REQUIRED WORK = Print the data that follows exactly as it stands, from its first line through the line containing "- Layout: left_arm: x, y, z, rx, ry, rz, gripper", and stop there.

SUPPLIED DATA =
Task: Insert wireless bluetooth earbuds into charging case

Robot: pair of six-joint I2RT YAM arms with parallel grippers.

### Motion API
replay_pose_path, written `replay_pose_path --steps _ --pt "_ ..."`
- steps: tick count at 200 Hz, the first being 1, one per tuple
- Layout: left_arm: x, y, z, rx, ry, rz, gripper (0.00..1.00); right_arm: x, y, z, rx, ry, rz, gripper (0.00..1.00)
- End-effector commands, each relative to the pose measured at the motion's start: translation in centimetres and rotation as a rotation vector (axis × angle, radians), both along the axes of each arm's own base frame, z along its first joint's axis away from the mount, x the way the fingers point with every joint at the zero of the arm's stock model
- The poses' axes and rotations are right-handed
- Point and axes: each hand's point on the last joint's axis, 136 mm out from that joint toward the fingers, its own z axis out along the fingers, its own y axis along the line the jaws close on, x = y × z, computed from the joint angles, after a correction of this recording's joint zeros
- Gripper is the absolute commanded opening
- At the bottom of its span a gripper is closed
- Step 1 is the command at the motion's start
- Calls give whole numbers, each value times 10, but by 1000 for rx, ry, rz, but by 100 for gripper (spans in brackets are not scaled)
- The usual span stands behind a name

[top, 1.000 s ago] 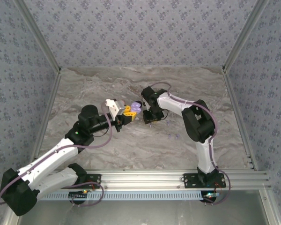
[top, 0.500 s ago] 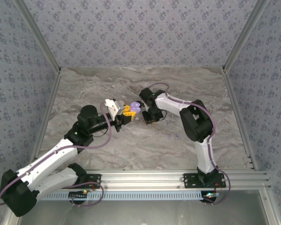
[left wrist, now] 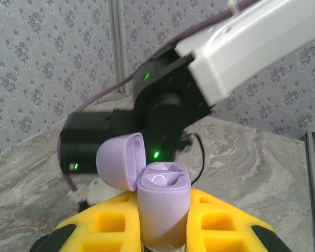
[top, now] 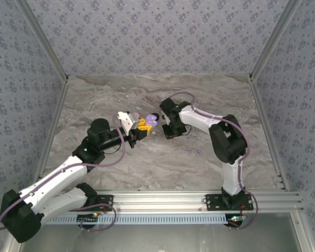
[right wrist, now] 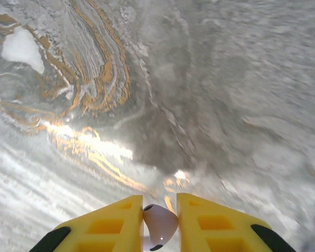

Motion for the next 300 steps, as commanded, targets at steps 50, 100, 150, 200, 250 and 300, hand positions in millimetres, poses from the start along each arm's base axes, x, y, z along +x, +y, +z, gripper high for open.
replay_pose_path --steps 50,100,150,200,250,300 --pt "9 -13 -12 -95 92 -24 0 3 -25 146 259 -392 86 23" --pt "12 -36 -15 -100 138 -131 0 -27 -7 243 496 -646 271 24" --pt "13 -49 -15 -109 164 -195 0 -50 14 268 522 -745 416 24" --pt "12 -52 -12 -119 169 -216 0 -53 29 262 520 -745 457 24" --pt "13 -53 -8 -131 166 -221 0 -52 36 256 522 -733 473 24" --pt "16 -52 -7 -139 172 -205 0 -58 41 248 530 -713 492 25"
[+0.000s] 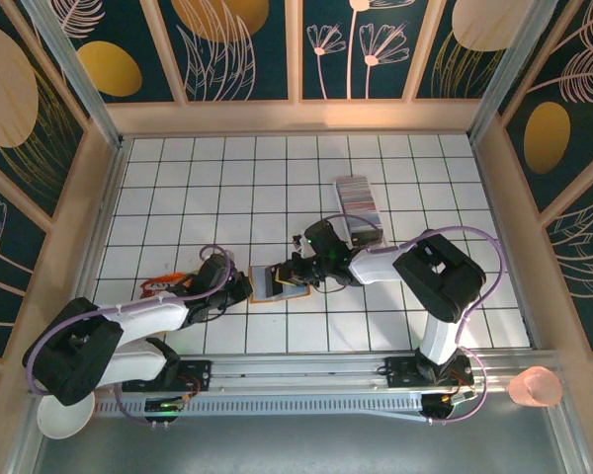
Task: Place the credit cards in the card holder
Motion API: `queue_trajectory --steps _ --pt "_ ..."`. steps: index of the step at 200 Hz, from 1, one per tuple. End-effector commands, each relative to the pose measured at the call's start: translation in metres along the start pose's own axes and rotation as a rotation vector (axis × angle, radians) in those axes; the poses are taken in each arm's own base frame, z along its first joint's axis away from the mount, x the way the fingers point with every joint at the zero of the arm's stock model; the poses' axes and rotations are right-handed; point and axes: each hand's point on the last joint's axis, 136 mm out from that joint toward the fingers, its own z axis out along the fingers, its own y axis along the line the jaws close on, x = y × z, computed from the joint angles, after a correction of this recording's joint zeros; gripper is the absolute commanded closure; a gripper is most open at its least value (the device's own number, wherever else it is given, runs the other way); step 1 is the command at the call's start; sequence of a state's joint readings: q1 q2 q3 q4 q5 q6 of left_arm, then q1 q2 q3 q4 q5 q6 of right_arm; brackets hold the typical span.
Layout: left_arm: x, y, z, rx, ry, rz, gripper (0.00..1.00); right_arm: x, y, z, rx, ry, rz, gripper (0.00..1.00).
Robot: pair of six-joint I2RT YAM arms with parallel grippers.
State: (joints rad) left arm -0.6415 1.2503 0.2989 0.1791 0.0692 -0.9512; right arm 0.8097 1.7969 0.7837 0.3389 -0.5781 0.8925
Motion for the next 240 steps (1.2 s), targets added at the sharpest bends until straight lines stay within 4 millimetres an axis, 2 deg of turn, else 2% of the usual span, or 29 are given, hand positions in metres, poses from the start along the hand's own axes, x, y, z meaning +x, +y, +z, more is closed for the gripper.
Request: queue_trajectory --steps 1,40,66,81,104,132,158,213,240 --pt "0.012 0.011 0.002 -0.028 0.039 0.005 0.96 0.017 0.009 0.012 -0.015 0.080 -0.025 1.00" --pt "0.012 0.010 0.001 -0.023 0.035 0.004 0.96 0.009 0.015 0.020 -0.024 0.046 -0.021 0.99" --pt "0.013 0.012 0.001 -0.024 0.037 0.004 0.96 0.005 0.015 0.021 0.010 0.032 -0.029 0.87" --pt "0.013 0.013 0.000 -0.024 0.036 0.003 0.96 -0.001 0.007 0.016 0.086 -0.002 -0.048 0.75" --pt "0.012 0.011 -0.002 -0.020 0.030 0.005 0.96 -0.009 -0.004 0.004 0.197 -0.060 -0.077 0.65" --pt "0.012 0.011 -0.002 -0.021 0.031 0.007 0.96 -0.008 -0.016 -0.005 0.282 -0.066 -0.089 0.64" --pt "0.012 0.010 -0.002 -0.018 0.033 0.008 0.96 -0.009 -0.014 -0.007 0.295 -0.078 -0.105 0.66" --pt "0.013 0.010 0.000 -0.016 0.038 0.006 0.97 -0.004 -0.008 0.015 0.290 -0.028 -0.125 0.78" --pt "0.013 0.010 0.000 -0.016 0.037 0.009 0.97 -0.004 -0.008 0.022 0.317 -0.017 -0.133 0.77"
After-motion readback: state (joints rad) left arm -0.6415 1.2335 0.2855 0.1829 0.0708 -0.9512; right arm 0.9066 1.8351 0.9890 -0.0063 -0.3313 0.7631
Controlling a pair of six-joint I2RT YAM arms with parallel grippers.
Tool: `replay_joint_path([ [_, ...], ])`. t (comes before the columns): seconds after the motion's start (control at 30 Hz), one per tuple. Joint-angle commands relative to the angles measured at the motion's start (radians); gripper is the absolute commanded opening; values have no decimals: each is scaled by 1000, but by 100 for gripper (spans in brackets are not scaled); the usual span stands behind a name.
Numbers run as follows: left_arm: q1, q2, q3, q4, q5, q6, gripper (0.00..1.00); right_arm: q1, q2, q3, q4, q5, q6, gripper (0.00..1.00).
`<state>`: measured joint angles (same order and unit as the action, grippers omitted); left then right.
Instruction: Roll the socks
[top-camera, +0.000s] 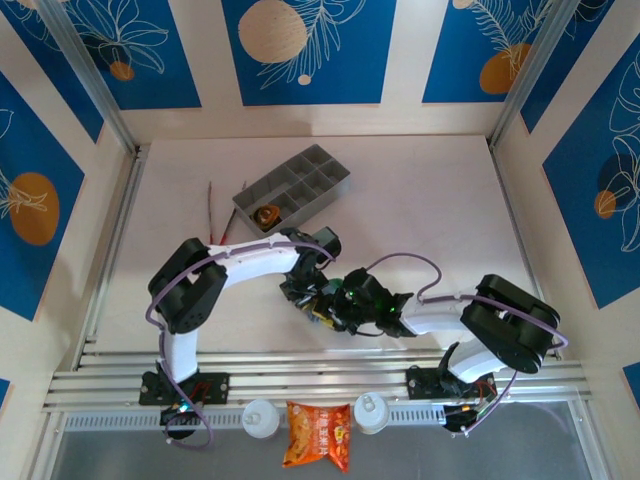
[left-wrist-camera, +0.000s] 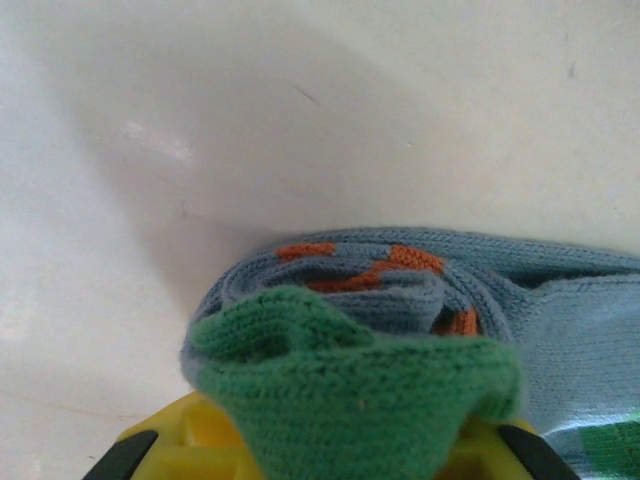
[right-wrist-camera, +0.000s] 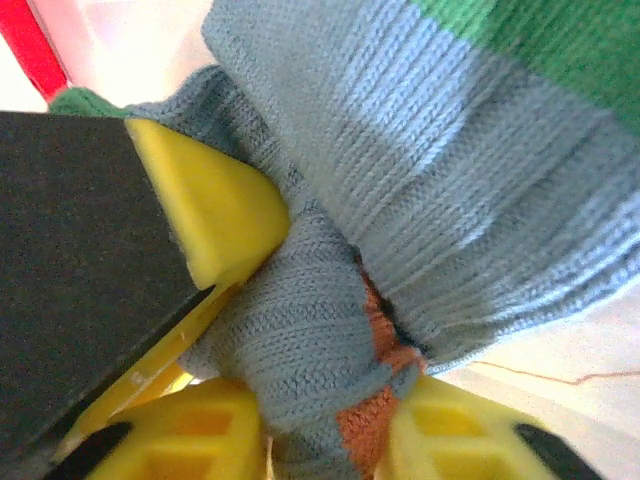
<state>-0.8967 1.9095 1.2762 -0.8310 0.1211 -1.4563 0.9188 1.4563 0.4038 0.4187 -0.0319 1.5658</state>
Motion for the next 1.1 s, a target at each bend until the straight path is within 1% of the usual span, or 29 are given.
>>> replay_joint_path([
  [0.0, -19, 80, -110, -99, 54, 3, 0, -26, 28, 18, 12, 85, 51, 13],
  [0.03, -19, 65, -116, -94, 49, -1, 0, -28, 26, 17, -40, 84, 79, 3],
  [0.07, -17, 43, -122, -80, 38, -5, 0, -30, 24, 13, -92, 82, 105, 0],
  [0.1, -15, 20, -130, -67, 23, -8, 5, -35, 24, 6, -117, 75, 124, 0],
  [0.17, -11, -45, -156, -26, -15, -25, 29, -52, 32, -8, -203, 33, 172, 0],
  [0.2, -7, -78, -175, 1, -28, -34, 37, -66, 41, -21, -210, 4, 174, 0],
  [0.27, 8, -145, -221, 86, -50, -44, 57, -93, 59, -31, -269, -54, 177, 0],
  [0.33, 23, -196, -240, 118, -80, -44, 76, -118, 82, -43, -297, -101, 170, 0],
  [0.37, 32, -221, -256, 160, -89, -35, 82, -125, 90, -57, -292, -116, 176, 0],
  [0.43, 46, -268, -287, 220, -108, -26, 89, -138, 108, -79, -275, -136, 187, 0],
  [0.5, 55, -314, -326, 296, -126, 5, 91, -154, 121, -104, -236, -147, 204, 0],
  [0.53, 59, -339, -339, 308, -140, 16, 91, -162, 126, -113, -224, -154, 218, 0],
  [0.63, 64, -423, -427, 430, -141, 30, 89, -194, 146, -123, -179, -192, 239, 0],
  [0.73, 64, -500, -491, 487, -153, 36, 89, -217, 161, -104, -202, -231, 253, 0],
  [0.83, 63, -552, -543, 556, -154, 39, 85, -231, 178, -94, -225, -256, 261, 0],
  [0.93, 60, -549, -566, 608, -139, 43, 81, -239, 203, -89, -231, -276, 258, 0],
  [1.07, 49, -489, -572, 693, -117, 58, 76, -240, 231, -75, -238, -294, 242, 0],
])
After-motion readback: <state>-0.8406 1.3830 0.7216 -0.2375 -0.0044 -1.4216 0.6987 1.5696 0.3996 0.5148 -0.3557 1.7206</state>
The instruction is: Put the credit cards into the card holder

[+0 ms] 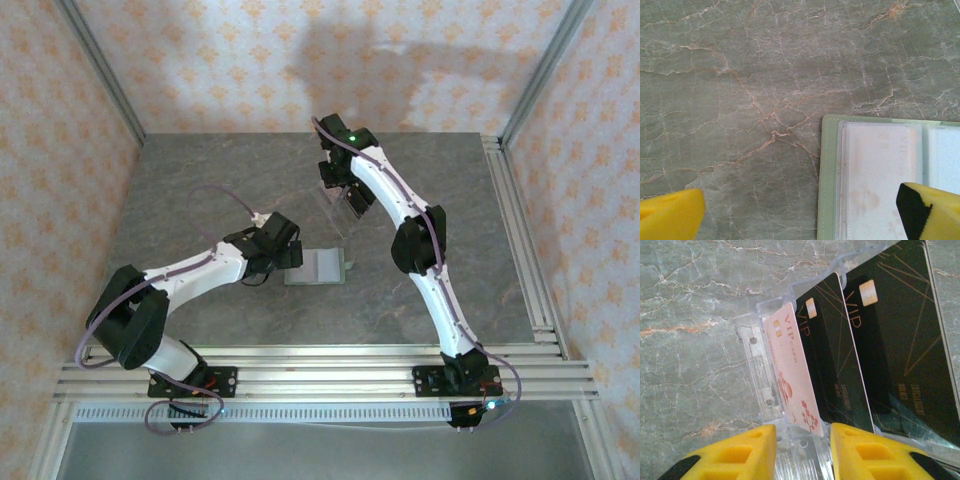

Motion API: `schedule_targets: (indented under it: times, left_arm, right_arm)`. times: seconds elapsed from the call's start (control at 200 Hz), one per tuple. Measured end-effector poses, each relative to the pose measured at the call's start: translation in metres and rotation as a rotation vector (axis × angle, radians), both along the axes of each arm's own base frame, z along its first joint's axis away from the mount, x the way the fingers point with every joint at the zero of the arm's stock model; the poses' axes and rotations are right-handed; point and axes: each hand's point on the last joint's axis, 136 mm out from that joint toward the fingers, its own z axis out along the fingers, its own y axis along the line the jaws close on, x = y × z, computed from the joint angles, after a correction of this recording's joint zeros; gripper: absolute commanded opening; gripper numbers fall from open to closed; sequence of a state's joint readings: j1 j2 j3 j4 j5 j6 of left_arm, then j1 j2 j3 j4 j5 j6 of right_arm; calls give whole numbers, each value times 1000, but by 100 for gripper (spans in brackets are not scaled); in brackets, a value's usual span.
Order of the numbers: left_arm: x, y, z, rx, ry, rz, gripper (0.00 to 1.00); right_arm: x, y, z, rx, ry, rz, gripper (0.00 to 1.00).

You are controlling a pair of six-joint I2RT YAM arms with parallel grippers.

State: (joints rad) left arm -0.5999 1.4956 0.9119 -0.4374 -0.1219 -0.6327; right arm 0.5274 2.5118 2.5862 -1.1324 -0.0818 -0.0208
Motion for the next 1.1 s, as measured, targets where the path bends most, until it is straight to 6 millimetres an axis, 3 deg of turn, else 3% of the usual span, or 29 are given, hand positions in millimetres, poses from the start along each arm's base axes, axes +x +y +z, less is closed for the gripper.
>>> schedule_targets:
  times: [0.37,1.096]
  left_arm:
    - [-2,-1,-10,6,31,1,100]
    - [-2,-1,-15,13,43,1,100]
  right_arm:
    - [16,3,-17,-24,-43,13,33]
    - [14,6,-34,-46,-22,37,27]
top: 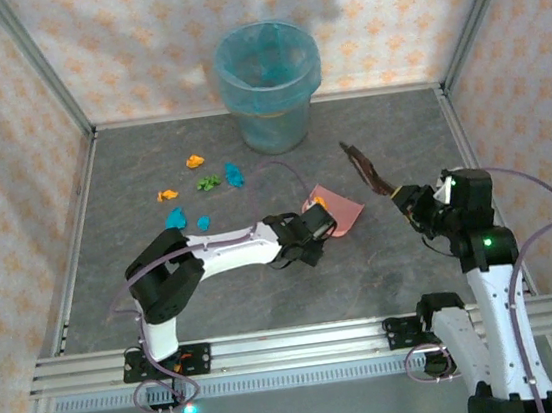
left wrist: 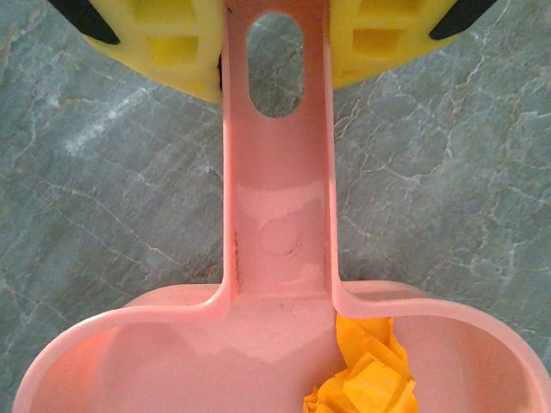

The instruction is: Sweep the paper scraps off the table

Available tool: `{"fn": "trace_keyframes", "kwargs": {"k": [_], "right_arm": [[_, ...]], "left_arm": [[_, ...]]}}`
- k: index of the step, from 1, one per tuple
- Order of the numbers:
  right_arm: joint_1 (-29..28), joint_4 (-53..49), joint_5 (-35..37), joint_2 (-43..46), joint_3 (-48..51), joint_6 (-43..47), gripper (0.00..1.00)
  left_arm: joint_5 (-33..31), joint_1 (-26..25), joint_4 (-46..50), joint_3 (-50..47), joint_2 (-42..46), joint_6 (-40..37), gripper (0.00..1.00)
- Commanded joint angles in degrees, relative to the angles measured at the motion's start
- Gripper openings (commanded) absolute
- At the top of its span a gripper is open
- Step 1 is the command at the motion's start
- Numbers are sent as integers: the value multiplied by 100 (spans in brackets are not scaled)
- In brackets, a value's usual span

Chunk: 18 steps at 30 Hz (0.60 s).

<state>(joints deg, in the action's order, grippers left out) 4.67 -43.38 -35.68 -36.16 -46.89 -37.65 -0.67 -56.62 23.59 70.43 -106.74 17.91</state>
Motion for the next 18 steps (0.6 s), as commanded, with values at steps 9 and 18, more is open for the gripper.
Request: {"fn": "trace_keyframes", "kwargs": {"k": [9,18], "right_arm": [[34,1021,1811,903,1166,-81,0],[34,2056,1951,268,1450,-310,0]], "left_arm": [[-503,-6,-531,-577,937,-141,0],[-799,-267,304,-630,1869,80,0]]}}
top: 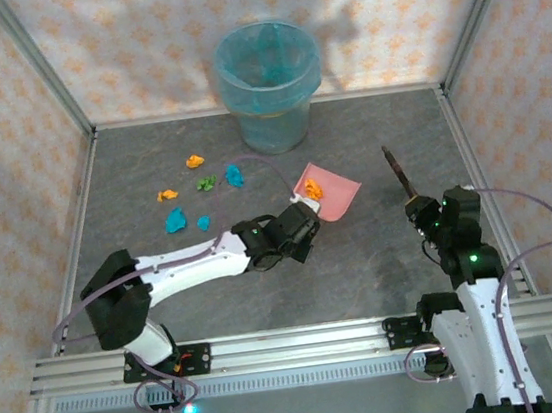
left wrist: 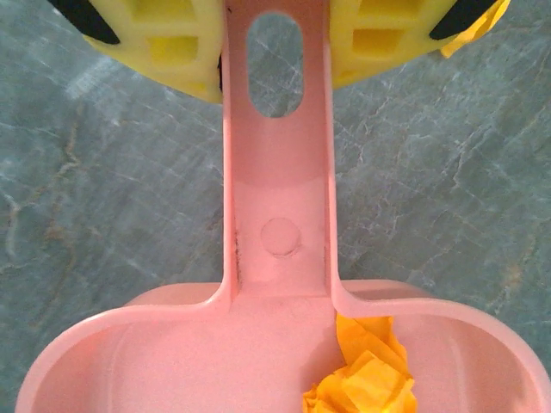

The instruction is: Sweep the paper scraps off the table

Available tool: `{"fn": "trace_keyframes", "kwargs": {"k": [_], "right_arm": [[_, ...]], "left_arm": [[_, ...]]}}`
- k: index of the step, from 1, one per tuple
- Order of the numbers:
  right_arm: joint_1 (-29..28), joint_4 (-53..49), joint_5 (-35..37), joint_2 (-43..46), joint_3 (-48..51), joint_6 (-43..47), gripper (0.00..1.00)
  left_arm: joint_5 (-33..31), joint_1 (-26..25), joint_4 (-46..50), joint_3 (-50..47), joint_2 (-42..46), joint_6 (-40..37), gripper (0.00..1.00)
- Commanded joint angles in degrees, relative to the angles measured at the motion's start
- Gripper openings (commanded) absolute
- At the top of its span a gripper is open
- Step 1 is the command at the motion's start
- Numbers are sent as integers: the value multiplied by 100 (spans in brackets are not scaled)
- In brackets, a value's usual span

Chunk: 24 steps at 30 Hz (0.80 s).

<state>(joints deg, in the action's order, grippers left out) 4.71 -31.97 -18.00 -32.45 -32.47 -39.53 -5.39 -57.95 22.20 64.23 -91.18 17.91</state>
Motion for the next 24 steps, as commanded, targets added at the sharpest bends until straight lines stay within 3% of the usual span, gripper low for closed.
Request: {"fn": "trace_keyframes", "kwargs": {"k": [1,12,24], "right_arm": [[29,1060,123,-176,20,-144,0],[20,2721,-625,-526,416,37,0],[-758,3671,-521,-576,959,371,0]], "left_arm": [[-335,-169,568,9,416,133,0],[-344,-207,2366,1091,973,498,0],[-538,72,4391,3842,265,461,0]]}}
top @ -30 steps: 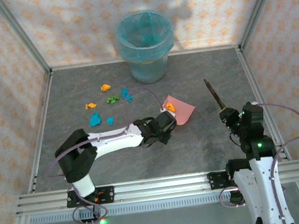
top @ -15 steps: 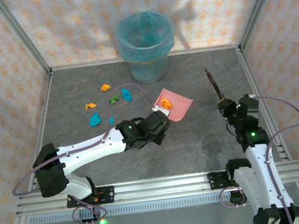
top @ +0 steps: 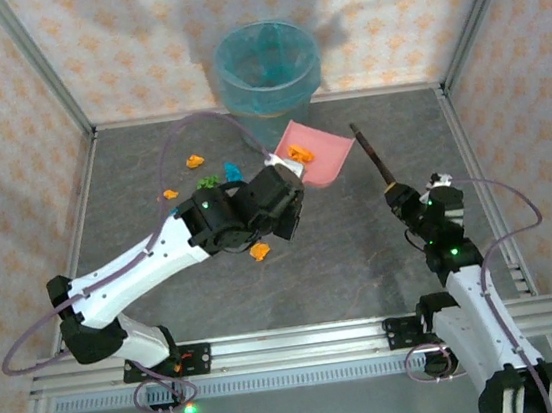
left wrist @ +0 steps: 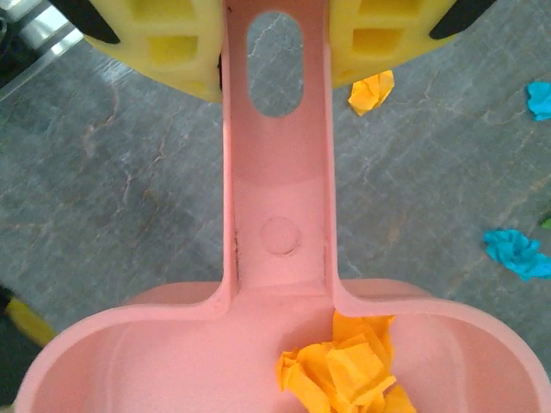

TASK SOLUTION =
Task: Insert wireless bluetooth earbuds into charging case

Robot: pair of six-joint I2RT YAM arms with parallel grippers.

### Motion API
replay_pose_path, written `replay_pose_path --steps _ --pt "_ ..."`
- steps: tick count at 200 Hz, the first being 1, one per tuple
- Layout: left_arm: x, y, z, rx, ry, rz, gripper (0.00..1.00); right_arm: x, y, z, rx, ry, rz, gripper (0.00..1.00)

Nothing else is required to complete this exercise.